Darby Joyce
Content Marketing Coordinator
With technological and scientific capabilities changing and growing daily, there’s more room for innovation and exploration than ever before. Creating new technologies and uses for them impacts all industries and sectors—and business is not exempt! New technologies can shake up production and supply chains, often sparking questions about the broader implications. When these innovations become available for public use, marketing and consumer well-being come into play. The intersection of innovation and business takes many forms, making it particularly interesting to Kogod professor of management Anna Fung.
“There are just so many questions that I’m interested in studying empirically,” Professor Fung says. “How do breakthroughs happen, and how are they incorporated into business practices? What happens to the people and firms who create them? What are the implications towards sustainability?”

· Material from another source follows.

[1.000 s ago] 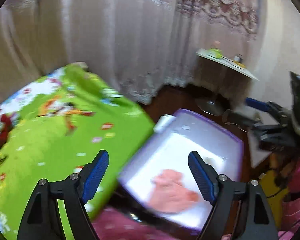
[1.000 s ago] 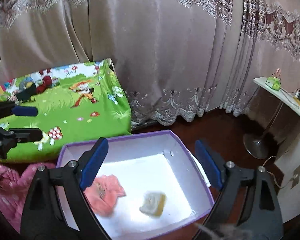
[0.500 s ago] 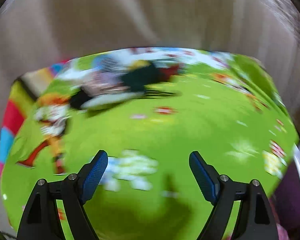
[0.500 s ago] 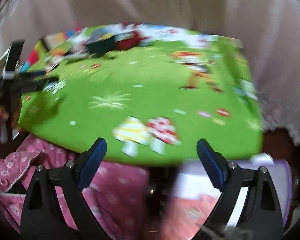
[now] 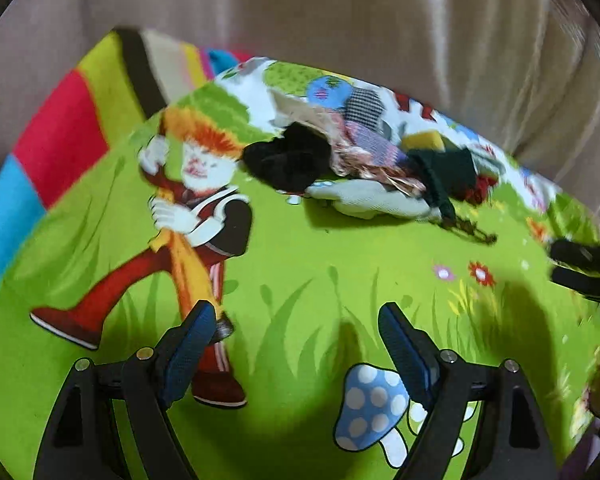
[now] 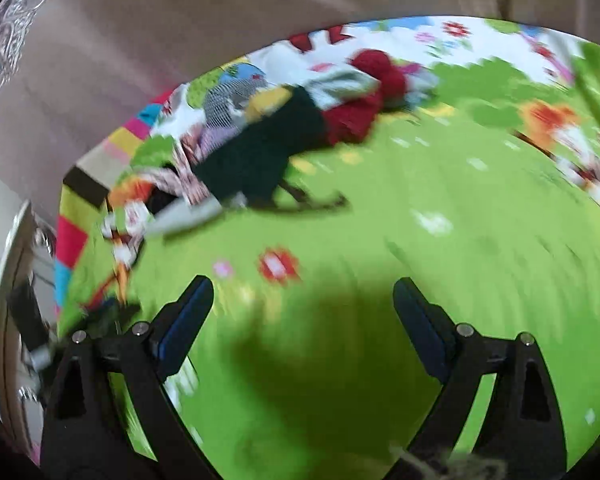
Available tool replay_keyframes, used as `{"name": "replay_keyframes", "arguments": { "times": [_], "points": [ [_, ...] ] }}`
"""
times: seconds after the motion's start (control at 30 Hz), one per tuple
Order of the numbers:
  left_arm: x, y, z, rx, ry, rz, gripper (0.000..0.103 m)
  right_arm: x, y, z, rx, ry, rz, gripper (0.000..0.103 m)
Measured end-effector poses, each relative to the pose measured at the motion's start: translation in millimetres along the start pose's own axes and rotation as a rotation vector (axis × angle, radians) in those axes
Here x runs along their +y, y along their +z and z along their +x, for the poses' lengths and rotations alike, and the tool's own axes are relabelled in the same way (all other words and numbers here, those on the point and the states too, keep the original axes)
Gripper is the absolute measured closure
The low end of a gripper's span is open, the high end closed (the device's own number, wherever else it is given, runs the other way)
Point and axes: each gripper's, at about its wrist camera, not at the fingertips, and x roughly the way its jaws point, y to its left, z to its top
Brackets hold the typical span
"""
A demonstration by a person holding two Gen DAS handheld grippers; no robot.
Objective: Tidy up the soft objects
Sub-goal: 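Move both tools back over the pile on the mat, then grasp the dark green knitted sock with the right tool while the left tool grasps the grey pouch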
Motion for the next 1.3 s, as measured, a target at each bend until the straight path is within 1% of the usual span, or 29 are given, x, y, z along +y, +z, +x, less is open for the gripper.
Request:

Fung’s interest in technology and innovation as they pertain to business stems from a technology-focused professional life. After earning her bachelor’s degree in management science from the Massachusetts Institute of Technology, Fung spent several years at the consulting firm Sapient, where she learned about the technical aspects of her projects and their interactions with multinational businesses and project management. She was well-versed in how technology and business work together when she pursued her PhD at the University of Washington. Fung was motivated to learn more.
Now, her expertise is being put to work at the international level. The National Science Foundation in China recently awarded Professor Fung and her research team a $65,000 grant to support their research of innovation in manufacturing. “We’re interested in understanding the digital economy and how it drives innovation, and we have many questions about this context,” Professor Fung explains.
I’m interested in taking this work in more directions, including how the digital economy and interests in sustainability affect each other. That’s potentially a vast pool of research ideas.”
Anna Fung
Professor of Management, Kogod School of Business
Fung’s team has completed a manuscript focused on open corporate innovation. Where traditional innovation in these sectors often occurs privately, the open model occurs when firms develop breakthroughs in partnership. The team’s most recent work explores internal and external factors that explain when and how firms collaborate and what determines the results of that collaboration. As Fung mentioned, this is just one lens through which she plans to explore this research, and she’s excited to learn more about what drives innovation across firms.
Besides her work with the National Science Foundation’s grant, Professor Fung’s research in this sphere covers a wide array of topics. Using patent data, case studies, and empirical research, she’s uncovered several trends in who innovates, when they do so, and how it materializes in their work. One of her recent papers studies how automotive firms innovate and invent in the wake of industry product recalls, discovering that the international context plays a significant role in whether the firm experiments or relies on routine. Another reveals that at the individual level, a well-rounded approach benefits inventors; studying patents, Fung has noted that a jack of all trades is more likely to create a breakthrough than somebody entrenched in one discipline, no matter what that discipline is.
She’s also noticed that professional experience matters for both individuals and firms. In one set of working papers, Fung and her coauthor study how firms use the breakthroughs they create, which in turn involves determining where these breakthroughs come from. “We find that older and smaller firms are more likely to create breakthroughs,” she explains. “In addition, when it comes to using the breakthroughs they create, older firms are better able to exploit their own inventions. It’s interesting in terms of understanding where creativity comes from and how it manifests after it’s been created.” By recognizing patterns of innovation in the field, Fung and her colleagues can predict future trends and determine what might be missing from a firm that hopes to make new strides.
As a Kogod professor, Fung aims to leave students with an understanding of what drives innovation so they can recognize it themselves in their careers. She teaches the school’s strategic management capstone course (MGMT-458), meaning that she often works with senior students preparing for new endeavors. “I try to give my students a wide variety of practical and theoretical concepts as they get ready to graduate,” Fung says. “I don’t think they’d want to just sit through a research seminar, so I definitely think my experience has shaped how I teach.”
She also tries to impart to them a lesson that she follows herself—that there’s always more to explore and learn, both on campus and beyond.
Fung is currently working with fellow Kogod management faculty members Tomasz Mroczkowski and David Bartlett to learn how accelerator programs decide who to fund and when to fund them. She also looks forward to the opportunity to work with experts from across the American University’s campus. “There’s cool research going on all over AU, and I’d love to work with more coauthors,” she says.
I think the fun part about our job is collaborating on and exploring new ideas and phenomena and then being able to share them.”
Anna Fung
Professor of Management, Kogod School of Business
Just as firms can collaborate to innovate in unforeseen ways, Professor Fung’s collaborations have led her to fascinating discoveries about business, technology, and what’s on the horizon in both.